Problem details
Set out word for word the line that contains "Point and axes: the" and each line after it, through the end of the data below, but exclude the pictures.

__________

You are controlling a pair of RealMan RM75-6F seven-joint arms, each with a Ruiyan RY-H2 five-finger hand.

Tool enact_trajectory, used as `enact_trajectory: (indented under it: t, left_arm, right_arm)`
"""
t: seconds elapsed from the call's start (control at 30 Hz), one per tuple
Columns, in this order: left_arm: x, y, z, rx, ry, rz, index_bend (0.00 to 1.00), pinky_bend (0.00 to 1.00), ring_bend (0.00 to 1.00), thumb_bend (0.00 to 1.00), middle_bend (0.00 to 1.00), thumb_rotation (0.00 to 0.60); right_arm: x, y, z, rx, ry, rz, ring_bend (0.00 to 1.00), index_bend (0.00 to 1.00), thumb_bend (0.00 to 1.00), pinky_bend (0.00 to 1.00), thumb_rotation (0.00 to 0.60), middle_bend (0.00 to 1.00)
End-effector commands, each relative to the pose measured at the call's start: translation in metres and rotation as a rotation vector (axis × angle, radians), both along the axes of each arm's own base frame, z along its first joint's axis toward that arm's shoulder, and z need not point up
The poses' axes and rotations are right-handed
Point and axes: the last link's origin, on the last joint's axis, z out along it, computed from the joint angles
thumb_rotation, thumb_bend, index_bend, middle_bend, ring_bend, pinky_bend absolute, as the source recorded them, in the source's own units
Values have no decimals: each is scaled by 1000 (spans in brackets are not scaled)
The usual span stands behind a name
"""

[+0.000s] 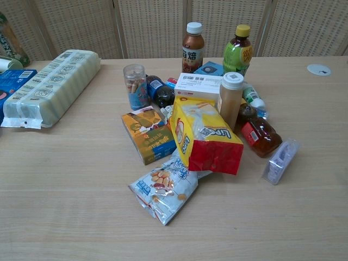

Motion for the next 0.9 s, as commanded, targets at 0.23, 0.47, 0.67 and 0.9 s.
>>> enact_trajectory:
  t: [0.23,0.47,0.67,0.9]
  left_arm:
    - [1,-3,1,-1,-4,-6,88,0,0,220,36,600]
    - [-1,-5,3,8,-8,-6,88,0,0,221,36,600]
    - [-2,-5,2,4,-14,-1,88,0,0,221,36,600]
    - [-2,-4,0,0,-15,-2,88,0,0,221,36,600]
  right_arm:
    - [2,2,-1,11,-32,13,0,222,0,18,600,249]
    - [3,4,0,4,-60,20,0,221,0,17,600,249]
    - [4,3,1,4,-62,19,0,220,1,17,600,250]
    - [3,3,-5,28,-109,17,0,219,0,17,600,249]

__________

Exercise response
Point and axes: the last link's origin, on the last joint's axis, z out along it, computed from the joint angles
thumb_rotation, thumb_bend, index_bend, middle_bend, ring_bend, pinky_bend absolute, as the source recorded them, in the source's own units
Values have no decimals: each is scaled by 1000 (spans in brackets are not scaled)
The usual span stands behind a name
"""

[+0.000s] 

Motion for the next 0.9 s, as commanded, targets at 0.23, 0.47, 0.67 and 0.9 s.
>>> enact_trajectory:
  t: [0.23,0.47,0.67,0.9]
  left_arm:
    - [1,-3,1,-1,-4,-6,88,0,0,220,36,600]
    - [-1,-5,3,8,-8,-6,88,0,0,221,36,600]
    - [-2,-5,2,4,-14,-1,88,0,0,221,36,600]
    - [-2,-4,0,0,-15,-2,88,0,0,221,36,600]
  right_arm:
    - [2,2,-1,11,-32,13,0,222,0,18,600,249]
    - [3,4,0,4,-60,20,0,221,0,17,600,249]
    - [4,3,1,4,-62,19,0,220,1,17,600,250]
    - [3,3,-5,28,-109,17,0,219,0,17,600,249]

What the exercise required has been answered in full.